Check your ufo: entry for that craft's map and make sure the mapDataSets: contains BLANKS before the rest of your tile sets.
good pt. For the technically minded: BLANKS.MCD contains 2 tileparts and they are automatically inserted into every missionsite's terrainset. Hence Mv2 regards them as redundant and silently accounts for them. (Those 2 tileparts are the reason that the maximum tilepartID on a Map is limited to #253 instead of Byte.MaxValue=255. That could have been treated redundantly also, btw /sigh)
The Whirligig map is one I made.
I looked more closely at the Whirligig -- nice Map! But the RMP nodes have nothing to do with what I see in the tileset ... so i don't know where you (or Mapview) got that routefile from ...
A thought that crossed my mind is that since you're on Linux the filesystem is case sensitive; iirc, Mv2 sometimes respects case sensitivity and sometimes not ... iirc I couldn't quite make my mind up as to whether or not that should be respected, since Windows filesystem typically doesn't care about the case sensitivity of paths and/or filenames ... so whether you're on Linux or Windows (or whatever) it's GoodPolicy[tm] to follow the case sensitivity conventions that the original games used -- basically use UPPER case for the relevant subdirectories and filenames/extensions.

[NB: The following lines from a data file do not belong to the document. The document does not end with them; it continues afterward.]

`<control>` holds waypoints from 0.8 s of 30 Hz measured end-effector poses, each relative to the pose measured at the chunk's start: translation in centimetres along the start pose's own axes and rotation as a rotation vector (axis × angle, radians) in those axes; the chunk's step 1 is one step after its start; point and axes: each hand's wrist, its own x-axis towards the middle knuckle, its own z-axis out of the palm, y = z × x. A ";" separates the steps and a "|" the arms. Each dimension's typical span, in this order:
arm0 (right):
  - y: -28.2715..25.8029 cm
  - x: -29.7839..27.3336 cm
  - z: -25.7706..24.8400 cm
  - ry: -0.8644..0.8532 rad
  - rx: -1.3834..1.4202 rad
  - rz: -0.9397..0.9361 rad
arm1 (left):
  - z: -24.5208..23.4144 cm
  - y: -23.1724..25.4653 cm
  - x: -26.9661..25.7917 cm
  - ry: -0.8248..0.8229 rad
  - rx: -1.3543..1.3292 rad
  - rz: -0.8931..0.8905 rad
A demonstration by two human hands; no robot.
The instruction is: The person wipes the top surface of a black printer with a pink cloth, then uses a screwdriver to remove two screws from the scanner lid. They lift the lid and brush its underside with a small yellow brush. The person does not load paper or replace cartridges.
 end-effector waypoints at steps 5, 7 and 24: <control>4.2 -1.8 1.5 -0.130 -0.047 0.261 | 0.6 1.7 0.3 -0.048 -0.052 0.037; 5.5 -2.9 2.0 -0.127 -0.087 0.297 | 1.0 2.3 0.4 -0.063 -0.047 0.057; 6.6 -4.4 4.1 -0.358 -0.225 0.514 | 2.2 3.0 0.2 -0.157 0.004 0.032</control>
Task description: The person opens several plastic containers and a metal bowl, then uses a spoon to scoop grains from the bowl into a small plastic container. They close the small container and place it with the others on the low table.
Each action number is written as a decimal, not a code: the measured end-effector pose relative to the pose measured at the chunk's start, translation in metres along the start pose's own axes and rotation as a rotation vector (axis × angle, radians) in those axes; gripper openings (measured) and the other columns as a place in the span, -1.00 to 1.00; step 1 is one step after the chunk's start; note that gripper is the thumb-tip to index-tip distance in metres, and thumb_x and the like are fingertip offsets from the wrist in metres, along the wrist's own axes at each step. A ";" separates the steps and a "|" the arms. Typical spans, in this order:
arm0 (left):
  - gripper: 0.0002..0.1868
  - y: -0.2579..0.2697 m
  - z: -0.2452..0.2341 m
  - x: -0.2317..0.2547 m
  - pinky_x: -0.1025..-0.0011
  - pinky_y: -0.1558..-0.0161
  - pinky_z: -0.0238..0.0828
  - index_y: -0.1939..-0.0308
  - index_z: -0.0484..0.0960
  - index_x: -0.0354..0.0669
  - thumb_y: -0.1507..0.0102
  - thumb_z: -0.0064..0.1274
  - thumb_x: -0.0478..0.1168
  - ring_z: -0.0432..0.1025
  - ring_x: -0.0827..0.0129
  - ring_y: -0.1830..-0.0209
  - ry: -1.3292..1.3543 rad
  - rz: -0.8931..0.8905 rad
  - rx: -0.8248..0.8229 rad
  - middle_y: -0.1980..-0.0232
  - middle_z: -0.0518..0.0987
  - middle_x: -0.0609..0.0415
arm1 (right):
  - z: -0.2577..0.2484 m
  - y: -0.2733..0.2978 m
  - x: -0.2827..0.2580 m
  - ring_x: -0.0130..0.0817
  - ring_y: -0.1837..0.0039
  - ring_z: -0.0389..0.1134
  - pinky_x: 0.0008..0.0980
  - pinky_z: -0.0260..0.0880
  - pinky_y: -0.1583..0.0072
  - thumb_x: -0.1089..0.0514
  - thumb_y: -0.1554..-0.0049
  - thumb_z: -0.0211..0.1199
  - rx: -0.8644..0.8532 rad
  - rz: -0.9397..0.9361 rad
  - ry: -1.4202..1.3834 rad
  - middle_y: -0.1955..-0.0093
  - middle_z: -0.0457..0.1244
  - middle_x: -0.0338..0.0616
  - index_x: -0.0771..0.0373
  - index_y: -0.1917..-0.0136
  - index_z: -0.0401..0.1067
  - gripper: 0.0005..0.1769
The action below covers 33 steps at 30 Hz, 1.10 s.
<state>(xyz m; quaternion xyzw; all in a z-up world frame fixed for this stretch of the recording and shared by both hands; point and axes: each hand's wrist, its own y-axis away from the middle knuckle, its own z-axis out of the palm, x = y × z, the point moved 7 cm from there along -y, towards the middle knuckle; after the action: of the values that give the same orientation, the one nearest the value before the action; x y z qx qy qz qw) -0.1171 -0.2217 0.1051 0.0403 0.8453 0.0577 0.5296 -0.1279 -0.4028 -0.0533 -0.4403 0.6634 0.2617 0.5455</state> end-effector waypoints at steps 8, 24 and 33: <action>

So maybe, just maybe, you had two RMP files with the same name but in different cases that created a conflict for Mapview ...
(avoid spaces also -- in fact just use alphanumeric and underscore characters)
I mean, lots of things will work with more than that, but the original map-related resources appear to be firmly based in ASCII Uppercase characters.
have been looking through the load-routines (in Mv2) and don't see anything that's blatantly restrictive ... it pretty much assumes that user "knows what's going on" ...
I'm guessing this is not the case but would the map and route files having a dash then number before the file extension cause this problem?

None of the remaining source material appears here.